■ Your objective
Print the listing in its entirety and exactly, leaving out images.

■ Given material
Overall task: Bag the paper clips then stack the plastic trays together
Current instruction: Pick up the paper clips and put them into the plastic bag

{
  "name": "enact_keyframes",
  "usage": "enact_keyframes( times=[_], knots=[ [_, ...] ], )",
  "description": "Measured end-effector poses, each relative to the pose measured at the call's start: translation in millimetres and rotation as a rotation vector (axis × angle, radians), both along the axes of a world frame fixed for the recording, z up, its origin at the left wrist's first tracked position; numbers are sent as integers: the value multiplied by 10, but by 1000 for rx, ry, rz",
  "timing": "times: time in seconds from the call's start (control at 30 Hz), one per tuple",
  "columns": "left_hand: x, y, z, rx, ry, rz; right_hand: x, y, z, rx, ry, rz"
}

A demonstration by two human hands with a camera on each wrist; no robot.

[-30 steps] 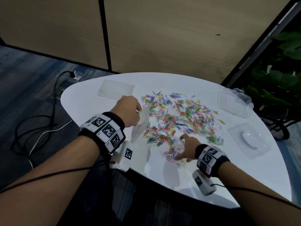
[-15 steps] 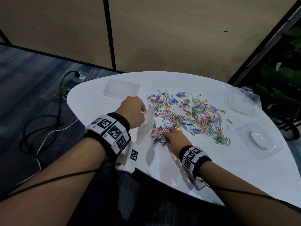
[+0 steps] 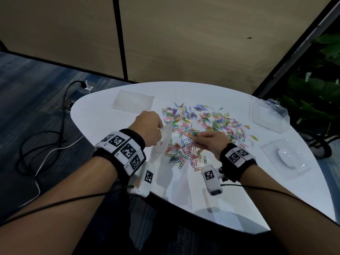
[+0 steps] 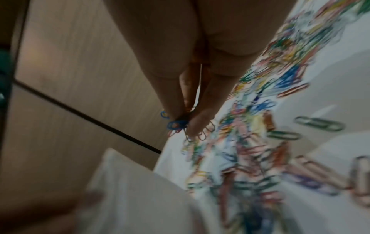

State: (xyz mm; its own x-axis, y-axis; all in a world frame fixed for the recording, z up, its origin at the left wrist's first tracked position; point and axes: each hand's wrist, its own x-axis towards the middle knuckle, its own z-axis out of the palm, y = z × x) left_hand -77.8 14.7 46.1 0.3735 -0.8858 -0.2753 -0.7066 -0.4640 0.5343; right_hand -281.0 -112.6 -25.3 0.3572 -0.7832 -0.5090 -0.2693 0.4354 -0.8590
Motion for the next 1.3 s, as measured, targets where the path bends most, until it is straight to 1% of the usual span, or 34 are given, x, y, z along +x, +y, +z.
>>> enact_keyframes(
  times=[0.07, 0.13, 0.17, 0.23, 0.4, 0.53, 0.63, 0.83, 0.93, 1.03, 1.1, 1.13, 1.17, 1.23, 1.27, 1.3],
  knots=[
    [-29, -12, -12, -3, 4, -10, 91, 46, 233, 56, -177, 0],
    [-57, -19, -25, -4, 8, -19, 176, 107, 391, 122, -307, 3],
    [-70, -24, -32, -4, 11, -20, 218, 143, 437, 146, -346, 6],
    [-95, -33, -41, -13, 13, -31, 307, 236, 472, 143, -347, 35],
    [-157, -44, -33, -49, 47, -65, 472, 449, 340, 40, -176, 96],
    [-181, -40, -36, -42, 80, -75, 581, 518, 291, 7, -125, 91],
    [-170, -40, -44, -42, 85, -73, 604, 524, 280, -47, -49, 171],
    [-143, -34, -53, -59, 97, -88, 651, 450, 203, -261, 322, 344],
    [-140, -26, -58, -63, 71, -83, 663, 480, 261, -286, 391, 439],
    [-155, -16, -63, -65, 71, -83, 627, 515, 306, -472, 516, 529],
    [-151, -17, -67, -66, 60, -80, 599, 529, 313, -515, 480, 570],
    [-139, -22, -72, -66, 51, -71, 583, 533, 319, -481, 408, 558],
    [-122, -27, -79, -66, 46, -53, 567, 524, 316, -426, 311, 512],
    [-78, -36, -81, -70, 52, -8, 500, 454, 296, -350, 137, 353],
    [-50, -40, -81, -72, 60, 9, 443, 405, 292, -335, 92, 289],
    [-24, -40, -75, -74, 68, 23, 366, 348, 275, -331, 102, 263]
  ],
)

■ Solution to this task
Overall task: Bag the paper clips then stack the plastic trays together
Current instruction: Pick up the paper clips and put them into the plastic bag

{
  "name": "enact_keyframes",
  "usage": "enact_keyframes( times=[_], knots=[ [_, ...] ], )",
  "description": "Measured end-effector poses, each relative to the pose measured at the call's start: translation in millimetres and rotation as a rotation vector (axis × angle, radians), both along the axes of a world frame fixed for the recording, z up, its origin at the left wrist's first tracked position; numbers are sent as integers: the value multiplied by 10, but by 1000 for rx, ry, rz",
  "timing": "times: time in seconds from the call's start (control at 30 Hz), one per tuple",
  "columns": "left_hand: x, y, z, rx, ry, rz; right_hand: x, y, z, rx, ry, rz"
}

A demonstration by two human hands with a camera on each wrist; no robot.

[-30 steps] 
[-15 steps] 
[+0 steps] 
[+0 steps] 

State: (xyz mm; its own x-axis, y-axis; all in a world frame fixed for the recording, z up, its origin at the left wrist's first tracked position; point and axes: each hand's wrist, its own x-axis towards the middle knuckle, its own z-axis out of the palm, y = z × x) left_hand -77.8 14.7 46.1 0.3735 -0.8858 -0.2753 -0.7066 -0.4640 0.5343; right_hand -281.0 -112.6 -25.3 0.3572 -0.7832 -0.5090 -0.2693 0.4354 -0.8590
Motion for the next 1.3 s, as measured, targets where the path bends most, until it is straight to 1% of the usual span, or 34 are given, x, y, z along +x, +y, +z.
>>> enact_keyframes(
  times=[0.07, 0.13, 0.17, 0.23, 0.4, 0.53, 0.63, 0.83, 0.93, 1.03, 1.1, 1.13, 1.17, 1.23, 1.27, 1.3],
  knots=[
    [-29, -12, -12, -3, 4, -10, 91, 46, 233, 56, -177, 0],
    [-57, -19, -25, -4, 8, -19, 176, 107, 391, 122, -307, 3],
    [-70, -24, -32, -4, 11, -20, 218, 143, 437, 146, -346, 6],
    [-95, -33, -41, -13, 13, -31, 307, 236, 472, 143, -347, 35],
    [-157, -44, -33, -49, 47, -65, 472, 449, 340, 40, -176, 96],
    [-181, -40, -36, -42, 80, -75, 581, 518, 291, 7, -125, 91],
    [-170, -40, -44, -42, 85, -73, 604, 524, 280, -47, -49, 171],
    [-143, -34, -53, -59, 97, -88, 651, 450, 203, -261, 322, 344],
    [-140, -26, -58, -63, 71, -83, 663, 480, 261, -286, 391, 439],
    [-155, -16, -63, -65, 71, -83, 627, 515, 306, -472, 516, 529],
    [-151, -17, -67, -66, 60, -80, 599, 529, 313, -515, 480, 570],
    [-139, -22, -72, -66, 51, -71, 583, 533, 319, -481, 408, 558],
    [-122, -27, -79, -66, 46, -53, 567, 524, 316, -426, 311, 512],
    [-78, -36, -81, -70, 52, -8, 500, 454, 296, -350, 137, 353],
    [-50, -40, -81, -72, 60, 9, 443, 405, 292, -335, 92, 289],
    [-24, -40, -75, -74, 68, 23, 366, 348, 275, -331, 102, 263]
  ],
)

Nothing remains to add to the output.